# NVMe HBA Adapters



## Phishfry (Feb 21, 2019)

I got my tax refund and I want to get me an enterprise NVMe setup with four 960GB Samsung 2.5" U.2 drives.
Looking at an SuperMicro HBA controller.


			AOC-SLG3-4E4T | Add-on Cards | Accessories | Products - Super Micro Computer, Inc.
		


Not alot of options on the market. This controller uses an OCuLink cable type. 
Some others (LSI-Tri mode) use a SAS3 type conector (SFF-8639).
Some have a PLX controller, some don't.

What are you using for an NVMe HBA controller?

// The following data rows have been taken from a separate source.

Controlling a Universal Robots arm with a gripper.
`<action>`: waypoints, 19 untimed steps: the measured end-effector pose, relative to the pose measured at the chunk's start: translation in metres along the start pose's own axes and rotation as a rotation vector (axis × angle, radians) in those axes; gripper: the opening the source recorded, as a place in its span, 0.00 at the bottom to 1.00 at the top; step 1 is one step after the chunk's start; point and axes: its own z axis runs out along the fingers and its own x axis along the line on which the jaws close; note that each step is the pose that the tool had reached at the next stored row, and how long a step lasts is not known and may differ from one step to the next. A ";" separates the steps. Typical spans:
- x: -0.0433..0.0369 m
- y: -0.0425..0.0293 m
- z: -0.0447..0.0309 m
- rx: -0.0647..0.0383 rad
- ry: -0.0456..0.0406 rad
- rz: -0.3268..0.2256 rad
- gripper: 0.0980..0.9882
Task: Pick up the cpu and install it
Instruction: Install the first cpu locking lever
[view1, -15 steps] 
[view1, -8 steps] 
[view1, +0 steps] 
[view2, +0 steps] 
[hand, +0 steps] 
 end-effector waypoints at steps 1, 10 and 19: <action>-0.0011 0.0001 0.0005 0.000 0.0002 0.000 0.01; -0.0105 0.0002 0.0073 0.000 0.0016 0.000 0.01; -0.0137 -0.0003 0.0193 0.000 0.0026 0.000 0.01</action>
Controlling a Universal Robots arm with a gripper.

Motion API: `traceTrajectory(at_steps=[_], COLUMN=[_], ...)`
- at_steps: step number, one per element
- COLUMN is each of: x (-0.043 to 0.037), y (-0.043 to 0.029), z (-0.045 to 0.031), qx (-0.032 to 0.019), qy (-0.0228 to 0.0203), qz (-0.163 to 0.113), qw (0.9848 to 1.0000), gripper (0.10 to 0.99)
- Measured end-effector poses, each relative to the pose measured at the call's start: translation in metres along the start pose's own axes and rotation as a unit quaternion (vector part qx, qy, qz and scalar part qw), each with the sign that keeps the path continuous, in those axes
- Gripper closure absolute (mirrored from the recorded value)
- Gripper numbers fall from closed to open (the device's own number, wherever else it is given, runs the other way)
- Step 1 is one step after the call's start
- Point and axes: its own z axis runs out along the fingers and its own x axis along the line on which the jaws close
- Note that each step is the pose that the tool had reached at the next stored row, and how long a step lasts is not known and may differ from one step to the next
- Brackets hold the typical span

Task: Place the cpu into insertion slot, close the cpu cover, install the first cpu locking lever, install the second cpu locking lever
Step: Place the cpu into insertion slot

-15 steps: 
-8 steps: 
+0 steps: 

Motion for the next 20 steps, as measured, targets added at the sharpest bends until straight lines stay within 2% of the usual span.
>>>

Planning on an Icy Dock for the cage.
https://www.icydock.com/goods.php?id=255


----------



## Phishfry (Feb 21, 2019)

I wonder if the NVMe driver can handle hot swaps.


----------



## olli@ (Feb 21, 2019)

Any reason you want U.2 instead of M.2? The latter is more compact and requires no cables. There are dual and quad M.2 PCIe cards that work fine with FreeBSD, e.g. search for “quad M.2” on Amazon. However, make sure you get a card that actually does support NVMe (there are also cheap ones that support only SATA/AHCI M.2). I also recommend to get a card that comes with a heatsink for the M.2 SSDs.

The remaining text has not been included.